▶ PROBLEM REQUIREMENTS:
All lines of the following material must be written out exactly as they appear.

▶ DATA BELOW:
=== Section Start ===
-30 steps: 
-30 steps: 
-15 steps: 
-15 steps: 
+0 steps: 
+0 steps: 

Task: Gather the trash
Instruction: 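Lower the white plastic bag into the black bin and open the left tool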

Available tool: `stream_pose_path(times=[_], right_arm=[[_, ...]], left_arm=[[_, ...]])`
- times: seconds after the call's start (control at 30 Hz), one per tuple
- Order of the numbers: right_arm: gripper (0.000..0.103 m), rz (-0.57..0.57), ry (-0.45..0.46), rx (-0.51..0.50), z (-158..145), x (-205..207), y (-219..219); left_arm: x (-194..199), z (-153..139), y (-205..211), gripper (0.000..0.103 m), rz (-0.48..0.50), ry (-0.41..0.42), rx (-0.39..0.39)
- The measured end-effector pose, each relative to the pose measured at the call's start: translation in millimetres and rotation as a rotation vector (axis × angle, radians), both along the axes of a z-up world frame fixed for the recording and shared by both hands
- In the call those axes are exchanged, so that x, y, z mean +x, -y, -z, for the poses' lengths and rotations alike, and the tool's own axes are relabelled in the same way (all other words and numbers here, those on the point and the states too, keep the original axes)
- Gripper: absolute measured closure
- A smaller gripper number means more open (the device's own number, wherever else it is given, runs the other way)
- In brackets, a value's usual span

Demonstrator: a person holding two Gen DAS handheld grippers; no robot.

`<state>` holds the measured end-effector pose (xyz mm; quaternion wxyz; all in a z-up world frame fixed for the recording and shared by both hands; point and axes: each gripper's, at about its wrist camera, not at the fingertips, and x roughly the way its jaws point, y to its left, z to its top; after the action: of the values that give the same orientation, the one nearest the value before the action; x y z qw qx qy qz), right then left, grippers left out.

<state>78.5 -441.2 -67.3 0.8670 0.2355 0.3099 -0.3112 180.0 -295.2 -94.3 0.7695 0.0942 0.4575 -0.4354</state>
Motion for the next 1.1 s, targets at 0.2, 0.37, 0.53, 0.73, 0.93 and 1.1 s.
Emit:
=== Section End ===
▶ RESULT FOR THIS TASK:
-30 steps: 
-30 steps: 
-15 steps: 
-15 steps: 
+0 steps: 
+0 steps: 

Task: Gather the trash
Instruction: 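Lower the white plastic bag into the black bin and open the left tool
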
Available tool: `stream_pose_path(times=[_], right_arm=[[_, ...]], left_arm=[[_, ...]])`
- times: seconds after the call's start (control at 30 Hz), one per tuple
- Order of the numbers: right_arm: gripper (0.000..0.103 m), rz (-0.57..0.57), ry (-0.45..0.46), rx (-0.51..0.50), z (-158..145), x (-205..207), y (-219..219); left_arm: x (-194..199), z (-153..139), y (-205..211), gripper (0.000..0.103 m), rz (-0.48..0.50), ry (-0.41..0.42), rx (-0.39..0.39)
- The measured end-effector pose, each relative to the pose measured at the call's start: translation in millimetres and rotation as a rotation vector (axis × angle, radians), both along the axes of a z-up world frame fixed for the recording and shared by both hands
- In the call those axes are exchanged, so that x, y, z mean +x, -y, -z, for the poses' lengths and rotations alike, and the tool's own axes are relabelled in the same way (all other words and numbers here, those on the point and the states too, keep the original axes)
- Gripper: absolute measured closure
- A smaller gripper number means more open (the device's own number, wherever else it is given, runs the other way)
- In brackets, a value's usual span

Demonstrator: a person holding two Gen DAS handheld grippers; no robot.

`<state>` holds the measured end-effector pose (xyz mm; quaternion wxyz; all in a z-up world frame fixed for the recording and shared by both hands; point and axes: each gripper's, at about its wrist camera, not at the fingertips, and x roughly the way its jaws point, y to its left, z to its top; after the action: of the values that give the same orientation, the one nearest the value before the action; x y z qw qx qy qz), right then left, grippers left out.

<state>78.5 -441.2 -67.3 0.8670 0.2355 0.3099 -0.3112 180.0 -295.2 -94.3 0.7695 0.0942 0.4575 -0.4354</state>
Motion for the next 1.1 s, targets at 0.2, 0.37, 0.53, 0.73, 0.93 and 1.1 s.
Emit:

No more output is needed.